Because the great motivators know that we can always do more to encourage each other along the way of the Cross – for The Cross is LOVE and love is the Cross – the two cannot be separated!


As Saint John Vianney said, “When all our actions shall be brought before us, how few will be pleasing to God, even among the best of them! So many imperfections, so many thoughts of self-love, human satisfactions, sensual pleasures, self-complacency, will be found mingled with them all! They appear good, but it is only appearance, like those fruits which seem yellow and ripe because they have been pierced by insects.”

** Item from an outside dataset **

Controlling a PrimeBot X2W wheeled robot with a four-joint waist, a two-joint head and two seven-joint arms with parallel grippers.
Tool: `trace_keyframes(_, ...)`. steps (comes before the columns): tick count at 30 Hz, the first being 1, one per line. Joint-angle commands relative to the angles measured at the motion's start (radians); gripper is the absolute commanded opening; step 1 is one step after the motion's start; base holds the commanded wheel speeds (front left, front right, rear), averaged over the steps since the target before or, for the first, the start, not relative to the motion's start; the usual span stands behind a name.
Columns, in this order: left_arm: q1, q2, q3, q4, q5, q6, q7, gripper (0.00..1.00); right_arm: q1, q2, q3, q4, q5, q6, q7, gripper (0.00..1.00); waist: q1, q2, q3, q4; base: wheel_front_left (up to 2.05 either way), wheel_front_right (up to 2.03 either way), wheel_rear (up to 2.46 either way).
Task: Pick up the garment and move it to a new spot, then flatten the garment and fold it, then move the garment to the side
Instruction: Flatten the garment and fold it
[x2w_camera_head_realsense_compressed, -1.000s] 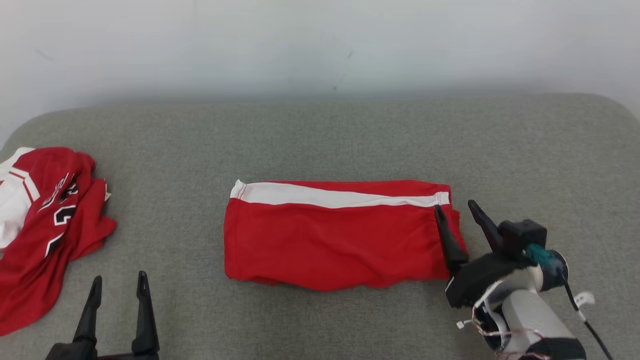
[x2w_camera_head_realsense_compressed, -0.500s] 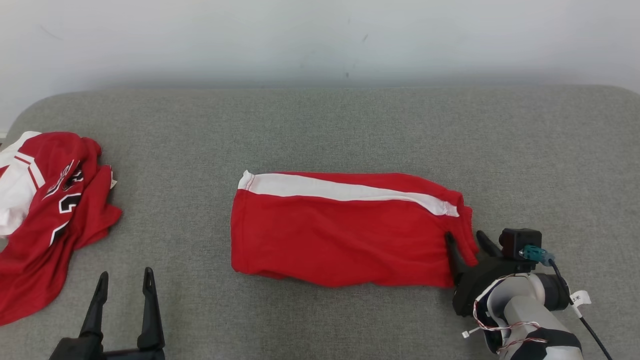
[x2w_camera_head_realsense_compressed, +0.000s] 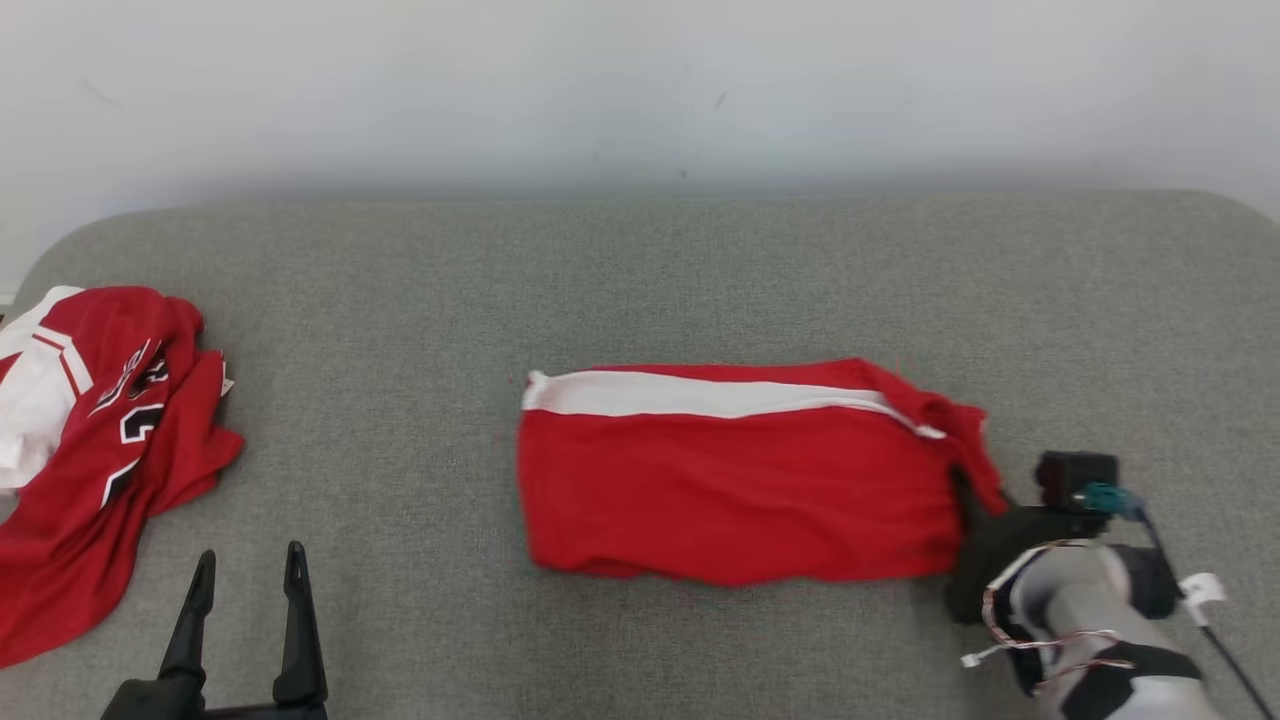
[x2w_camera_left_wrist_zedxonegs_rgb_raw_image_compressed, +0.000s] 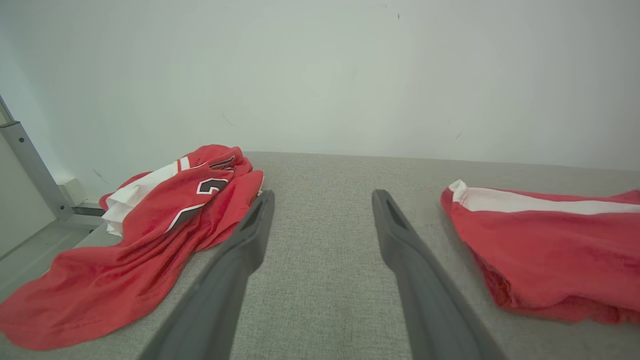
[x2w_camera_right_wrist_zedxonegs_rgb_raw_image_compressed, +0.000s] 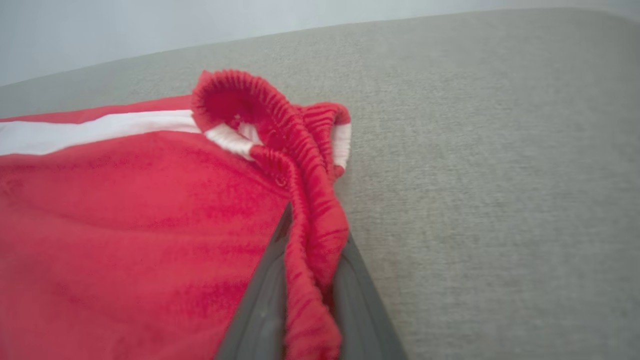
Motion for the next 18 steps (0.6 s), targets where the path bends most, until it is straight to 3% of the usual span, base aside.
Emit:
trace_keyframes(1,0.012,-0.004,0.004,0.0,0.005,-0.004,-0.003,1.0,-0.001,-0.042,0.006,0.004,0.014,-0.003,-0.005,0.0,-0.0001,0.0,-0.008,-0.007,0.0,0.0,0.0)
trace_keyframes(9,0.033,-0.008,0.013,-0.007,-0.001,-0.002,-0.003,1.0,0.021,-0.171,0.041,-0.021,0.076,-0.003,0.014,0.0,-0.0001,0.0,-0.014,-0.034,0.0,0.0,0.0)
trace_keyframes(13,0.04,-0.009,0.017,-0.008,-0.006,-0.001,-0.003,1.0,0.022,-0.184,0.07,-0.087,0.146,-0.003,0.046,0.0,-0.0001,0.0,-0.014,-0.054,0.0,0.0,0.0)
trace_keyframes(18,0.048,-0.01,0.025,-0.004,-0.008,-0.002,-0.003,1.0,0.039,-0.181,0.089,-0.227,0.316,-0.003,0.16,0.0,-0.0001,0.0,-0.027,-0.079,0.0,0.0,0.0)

For it is only when we gain momentum that we can see the truth. As Saint Francis of Assisi said, “O admirable height and stupendous condescension! O humble sublimity! O sublime humility! That the Lord of the universe, God and the Son of God, so humbles Himself that for our salvation He hides Himself under a morsel of bread.”


For the truth is beautiful… And when we see it, we can gain such momentum that anything will be possible with our faith, because even with “faith like a grain of mustard seed, you can say to this mountain, 'Move from here to there,' and it will move. Nothing will be impossible for you.” (Matthew 17:20).


And then – after gaining momentum – I too shall be able to pray like Saint John Vianney, “…I love you, O my infinitely lovable God, and I would rather die loving You, than live without loving You…”

For with prayer, I stand on Holy Ground where everything is clear. Here. At the Foot of the Cross.